NumeratorThe number of deaths due to colorectal cancer for a given time period (ICD-10: C18-C21).
DenominatorThe population in Utah or the U.S. for a given time period.
Healthy People Objective C-5:Reduce the colorectal cancer death rate
U.S. Target: 14.5 deaths per 100,000 population
State Target: currently being revised
How Are We Doing?Utah's age-adjusted colorectal cancer mortality rate ranged from 20.1 per 100,000 population in 1980 to 11.8 per 100,000 population in 2014. Colorectal cancer mortality rates increase with age. Utah women aged 55 to 64 had significantly lower mortality rates than Utah men in this age group (7.9 per 100,000 women compared to 23.8 per 100,000 men for years 2013-2014 combined). Among health districts between 2011 and 2014, the age-adjusted colorectal cancer mortality rate ranged from a high of 17.1 per 100,000 population in TriCounty Health District to a low of 8.1 per 100,000 population in Tooele County Health District. Looking at Utah Small Areas between 2010 and 2014, compared to the state rate, Logan is the only small area to have a significantly lower colorectal cancer mortality rate (6.3 per 100,000 population), while TriCounty and South Salt Lake were the only areas to have significantly higher rates (17.7 per 100,000 population in TriCounty and 20.6 per 100,000 population in South Salt Lake).
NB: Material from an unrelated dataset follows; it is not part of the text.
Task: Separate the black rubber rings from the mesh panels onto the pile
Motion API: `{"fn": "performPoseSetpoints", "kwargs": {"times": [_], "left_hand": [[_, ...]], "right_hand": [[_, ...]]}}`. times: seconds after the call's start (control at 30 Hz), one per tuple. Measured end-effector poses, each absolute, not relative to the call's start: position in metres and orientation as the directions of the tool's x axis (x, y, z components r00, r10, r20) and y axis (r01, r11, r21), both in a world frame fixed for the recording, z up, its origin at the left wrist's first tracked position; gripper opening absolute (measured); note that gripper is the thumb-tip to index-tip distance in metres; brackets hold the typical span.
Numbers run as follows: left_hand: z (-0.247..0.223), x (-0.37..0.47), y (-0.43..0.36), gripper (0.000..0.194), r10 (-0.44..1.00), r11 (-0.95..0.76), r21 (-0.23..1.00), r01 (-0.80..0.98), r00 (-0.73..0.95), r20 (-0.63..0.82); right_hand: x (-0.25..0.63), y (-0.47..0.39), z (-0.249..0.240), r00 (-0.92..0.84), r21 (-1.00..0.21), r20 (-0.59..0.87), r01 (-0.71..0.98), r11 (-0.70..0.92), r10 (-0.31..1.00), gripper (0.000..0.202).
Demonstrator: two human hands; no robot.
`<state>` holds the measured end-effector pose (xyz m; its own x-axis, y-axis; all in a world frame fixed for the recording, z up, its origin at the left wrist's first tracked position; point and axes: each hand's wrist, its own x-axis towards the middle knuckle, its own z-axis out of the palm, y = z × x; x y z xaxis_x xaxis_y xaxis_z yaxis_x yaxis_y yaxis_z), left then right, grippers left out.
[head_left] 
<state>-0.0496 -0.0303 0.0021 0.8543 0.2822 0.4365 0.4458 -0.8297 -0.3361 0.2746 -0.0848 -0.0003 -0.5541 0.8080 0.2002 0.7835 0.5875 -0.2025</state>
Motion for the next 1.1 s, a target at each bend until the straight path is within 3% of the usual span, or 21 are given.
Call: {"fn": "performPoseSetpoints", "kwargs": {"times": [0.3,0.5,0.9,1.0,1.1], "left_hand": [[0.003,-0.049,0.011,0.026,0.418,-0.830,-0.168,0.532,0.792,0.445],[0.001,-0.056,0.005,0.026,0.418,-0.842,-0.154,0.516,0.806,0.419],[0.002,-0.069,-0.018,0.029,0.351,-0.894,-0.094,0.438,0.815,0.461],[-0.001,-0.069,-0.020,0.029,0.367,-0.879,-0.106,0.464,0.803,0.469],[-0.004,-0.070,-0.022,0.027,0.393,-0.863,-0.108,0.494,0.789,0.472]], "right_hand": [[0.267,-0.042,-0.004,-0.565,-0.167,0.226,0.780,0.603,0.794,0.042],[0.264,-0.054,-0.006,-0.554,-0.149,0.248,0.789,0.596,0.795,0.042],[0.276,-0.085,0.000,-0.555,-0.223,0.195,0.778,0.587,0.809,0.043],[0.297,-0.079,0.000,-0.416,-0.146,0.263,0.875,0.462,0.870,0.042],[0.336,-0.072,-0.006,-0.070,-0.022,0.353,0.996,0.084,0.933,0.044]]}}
How Do We Compare With the U.S.?The Utah age-adjusted colorectal cancer mortality rate has been consistently lower than the rate for the U.S. For example, in 2012, Utah's colorectal cancer mortality rate was 10.6 per 100,000 population compared with the U.S. rate of 14.7 per 100,000 population.
What Is Being Done?Screening for colorectal cancer has recently been identified by the Centers for Disease Control and Prevention (CDC) as a priority public health issue. The the Utah Cancer Control Program (UCCP) monitors the use of colorectal cancer screening tests by Utahns through the statewide Behavioral Risk Factor Surveillance System (BRFSS), which is conducted annually.
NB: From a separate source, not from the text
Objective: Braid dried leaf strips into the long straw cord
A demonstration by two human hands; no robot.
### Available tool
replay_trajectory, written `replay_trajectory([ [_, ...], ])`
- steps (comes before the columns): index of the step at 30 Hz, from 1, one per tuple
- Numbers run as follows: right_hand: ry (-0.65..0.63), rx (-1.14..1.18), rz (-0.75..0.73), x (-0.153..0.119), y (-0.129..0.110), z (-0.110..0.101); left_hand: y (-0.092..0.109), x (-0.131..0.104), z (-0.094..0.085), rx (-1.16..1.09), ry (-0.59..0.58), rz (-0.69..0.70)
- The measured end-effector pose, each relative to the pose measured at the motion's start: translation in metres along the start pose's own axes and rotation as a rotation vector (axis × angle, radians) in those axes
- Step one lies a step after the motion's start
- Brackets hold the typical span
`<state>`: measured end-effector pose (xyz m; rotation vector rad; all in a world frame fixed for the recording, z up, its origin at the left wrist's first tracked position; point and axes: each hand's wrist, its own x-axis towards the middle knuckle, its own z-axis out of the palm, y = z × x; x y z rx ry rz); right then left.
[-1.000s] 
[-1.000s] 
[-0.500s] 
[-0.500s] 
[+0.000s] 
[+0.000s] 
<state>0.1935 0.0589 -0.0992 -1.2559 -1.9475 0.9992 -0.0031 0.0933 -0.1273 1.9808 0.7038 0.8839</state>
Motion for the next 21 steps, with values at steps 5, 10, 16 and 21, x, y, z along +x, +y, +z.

Available ServicesCoverage of colorectal cancer screening tests is required by the Affordable Care Act (ACA). However, the ACA doesn't apply to health plans that were in place before it was passed (so-called grandfathered plans). You can find out your insurance plan's grandfathered status by contacting your health insurance company or your employer's human resources department. If your plan started on or after September 23, 2010, it is required to cover colonoscopies and other colorectal cancer screening tests. If a plan started before September 23, 2010, it may still have coverage requirements from state laws, which vary, and other federal laws.
Health Program InformationIn June 2002, the Utah Cancer Control Program (UCCP) received a grant from the CDC to launch a statewide education campaign. From 2009-2015, the UCCP received a CDC grant to begin offering colorectal cancer screenings to low-income and uninsured Utahns. In addition to the screening program, monies were used for educational and promotional activities. Education efforts serve to increase awareness about colorectal cancer and promote screening and early detection for Utahns aged 50 and older. In addition, the Utah Department of Health initiated the Utah Cancer Action Network (UCAN), a statewide partnership whose goal is to reduce the burden of cancer. The mission of the UCAN is to lower cancer incidence and mortality in Utah through collaborative efforts directed toward cancer prevention and control. As a result of this planning process, objectives and strategies have been developed by community partners regarding the early detection of cervical, breast, and colorectal cancers as well as the promotion of physical activity, healthy eating habits, melanoma cancer prevention, and cancer survivorship advocacy.